Rene wrote:
As you say, the next loop is waiting for the auto-calibration bit to go down again, so here we should be waiting (the maximum time needed) for it to come up after dropping the MCE bit. You do a msleep(7), which I assume is derived (somehow...) from the 384 cycles mentioned in the spec, at 48kHz, but that's the time the auto-calibration bit will stay up after _having_ come up.
On page 24 of the AD1848K spec (2nd column, near top) we have:
Clear the Mode Change Enable (MCE) bit
The Autocalibrate-In-Progrss (ACI) bit will transition from LO to HI within 5 sample periods. [ ... ]
Which seems to be saying that we should be waiting for only 5 cycles at that point. With the slowest (!) possible sampling rate of 5.5125 kHz that would mean 907 us, or sligtly under 1 ms.

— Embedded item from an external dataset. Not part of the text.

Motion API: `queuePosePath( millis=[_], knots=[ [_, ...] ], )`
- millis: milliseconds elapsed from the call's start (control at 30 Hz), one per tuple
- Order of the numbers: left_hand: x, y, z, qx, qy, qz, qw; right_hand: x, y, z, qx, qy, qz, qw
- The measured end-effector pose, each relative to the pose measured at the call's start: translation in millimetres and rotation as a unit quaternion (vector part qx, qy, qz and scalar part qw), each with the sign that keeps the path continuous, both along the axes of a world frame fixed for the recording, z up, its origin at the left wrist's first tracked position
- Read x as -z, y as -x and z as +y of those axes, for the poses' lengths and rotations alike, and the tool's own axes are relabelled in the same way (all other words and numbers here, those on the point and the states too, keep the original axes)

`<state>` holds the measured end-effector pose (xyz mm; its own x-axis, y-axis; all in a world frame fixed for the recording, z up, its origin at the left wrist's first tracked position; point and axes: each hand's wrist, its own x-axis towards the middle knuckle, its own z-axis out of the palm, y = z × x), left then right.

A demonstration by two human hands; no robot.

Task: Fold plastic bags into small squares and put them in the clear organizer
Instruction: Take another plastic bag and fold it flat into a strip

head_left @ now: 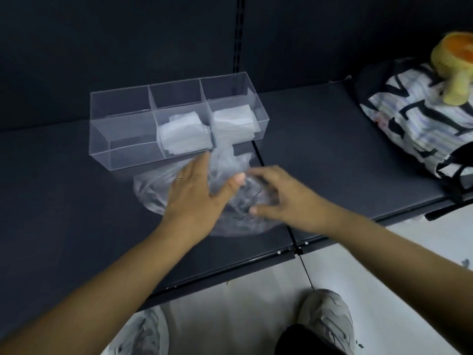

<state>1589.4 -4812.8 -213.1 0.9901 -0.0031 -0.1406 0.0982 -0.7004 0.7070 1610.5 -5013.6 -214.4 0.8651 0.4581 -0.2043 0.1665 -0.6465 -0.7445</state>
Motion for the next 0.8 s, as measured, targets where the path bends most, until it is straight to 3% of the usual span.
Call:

It does not matter. If you have to wait for the start of the auto-calibration then for the end of auto-calibration you may as well wait for the end of the auto-calibration only (unless you want to follow the auto-calibration to the very single clock pulse ;-). The delay here is simple to assure that auto-calibration started (and probably is already under way). It may be longer then the start but it should not be longer than whole auto-calibration. I simply tried to do as long msleep as possible to allow other tasks using CPU and decrease number of waiting loop iterations.
I tested on the AD1848 before I posted it. The 7ms delay was never enough for auto-calibration to complete. Even at 48kHz, tens of waiting loops iterations happened on my SC-6000. Tens of waiting loops is much less than 1 jiffy, and msleep(2) is 2 jiffies. Och, and my AD1848 returns 0xA revision which means it is AD1848K despite it is marked as AD1848 only.
fine. Also delaying for 1ms in cs2431 would be fine by me as well...
I tested this on SPARC cs4231. The 2ms and 1ms gives the same results which may be attributed to kernel timer resolution (2 jiffies for msleep(1) and msleep(2)). It was enough for the whole autocalibration (no waiting loop iterations at 48kHz). I got 2.8ms delay at 48kHz when I calculated it from the specs. I will retest it with kernel set to 1000 Hz to confirm if the 2ms is too long (it should not be we are below kernel timer resolution).
I will post SPARC cs4231 patch (with sleep and improved waiting) when Takashi will say if the kernel or alsa version of the driver is correct.
Rene, please test this patch on the cs4231 codec.
Given that the only difference is that I wait less, yours would've worked as well -- thanks for looking into this! And could you viceversa test this on AD1848 and perhaps resubmit if you agree?